In an interview with host Tony Jones, Leanne said her son is "not receptive" to the family and he's "quite anti-us".

"I don't think he feels he has a problem and I think he just he sees us as authority figures, but we're just loving parents who want to make sure our son's OK".

Jenny Mikakos, Minister for Families and Children, told Nine News the chief psychiatrist has been examining Dan's case since last week.

"We've spoken with Dan and we've had workers say to Dan, 'we can drive you to the accomodation now', the Salvation Army's Maj Brendan Nottle said.

"'We can go and pick up your gear and take that as well', but Dan's actually said, 'let me think about that', and hasn't gotten back to us."

Leanne has been forced to sleep on the streets with Daniel - and has packed a sleeping bag, blanket and "great big garbage bag to put underneath me to sit on".

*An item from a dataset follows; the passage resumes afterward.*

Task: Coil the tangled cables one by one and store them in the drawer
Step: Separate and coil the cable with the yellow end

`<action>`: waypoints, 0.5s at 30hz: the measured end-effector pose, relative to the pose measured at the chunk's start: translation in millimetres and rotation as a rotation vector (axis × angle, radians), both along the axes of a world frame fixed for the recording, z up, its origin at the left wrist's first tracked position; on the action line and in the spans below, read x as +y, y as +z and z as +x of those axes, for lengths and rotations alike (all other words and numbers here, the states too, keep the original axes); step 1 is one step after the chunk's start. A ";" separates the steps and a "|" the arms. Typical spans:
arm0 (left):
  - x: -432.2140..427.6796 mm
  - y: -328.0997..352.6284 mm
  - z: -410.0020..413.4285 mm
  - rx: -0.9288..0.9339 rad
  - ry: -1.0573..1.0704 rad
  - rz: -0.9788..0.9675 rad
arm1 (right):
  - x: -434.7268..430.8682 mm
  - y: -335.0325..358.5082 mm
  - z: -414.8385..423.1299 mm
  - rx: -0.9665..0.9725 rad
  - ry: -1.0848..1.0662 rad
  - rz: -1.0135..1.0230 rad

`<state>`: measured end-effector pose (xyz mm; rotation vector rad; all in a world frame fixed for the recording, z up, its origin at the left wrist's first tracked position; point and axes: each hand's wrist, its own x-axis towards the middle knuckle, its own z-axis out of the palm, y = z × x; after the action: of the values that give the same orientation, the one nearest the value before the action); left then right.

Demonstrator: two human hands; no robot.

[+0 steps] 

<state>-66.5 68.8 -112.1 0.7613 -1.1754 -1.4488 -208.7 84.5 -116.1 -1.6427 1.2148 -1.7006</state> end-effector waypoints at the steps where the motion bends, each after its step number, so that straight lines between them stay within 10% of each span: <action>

"I can't do it every night but sometimes when I've been extremely concerned for his well-being, when he's very unwell, that's what I've had to do."

His family says Dan had a priveliged upbringing; he was raised with a private education and grew up to travel overseas and gain full-time employment.

It was when Dan began dabbling in marijuana with his "peers", that his life seemed to go downhill.

"It's become almost as big a problem as alcohol abuse now," Leanne said.

"It's very, very, difficult, I just keep questioning why? We have (four) other children, they're all succeeding and doing very well in life. It's very difficult to keep it together.

"When I'm not down there I try and divert my thoughts away from it, which is almost impossible. I try to keep very busy.

"The best therapy is focusing on getting him some help. It takes up a lot of my time and the frustrating part is there is nothing forthcoming in regards to help."

The image went out to thousands of Australians after being splashed on the front cover of the Herald Sun.

In the Herald Sun story, Leanne described one time when Dan smoked "synth" and became "psychotic".

"He lay on the tram tracks, violently bashed his head against a street sign," Leanne wrote.

On 3AW Leanne told Tony Jones that despite her son's rejection and the lack of government support, she still feels there is hope.

"There is occasionally [a little bit of old Daniel], a couple of times he's asked about how my friends are, that type of thing.

"Sometimes you see little glimpses of it. We don't really know what frame of mind he's in because he hasn't been without drugs in his system long enough to see if there's any sort of permanent damage.

"This synthetic marijuana, which is legal in Victoria, it does terrible things to people."

"The Government's doing nothing to clean up the human misery ... of this legal drug."

Leanne is urging the government to introduce involuntrary treatment programs to force him off the streets.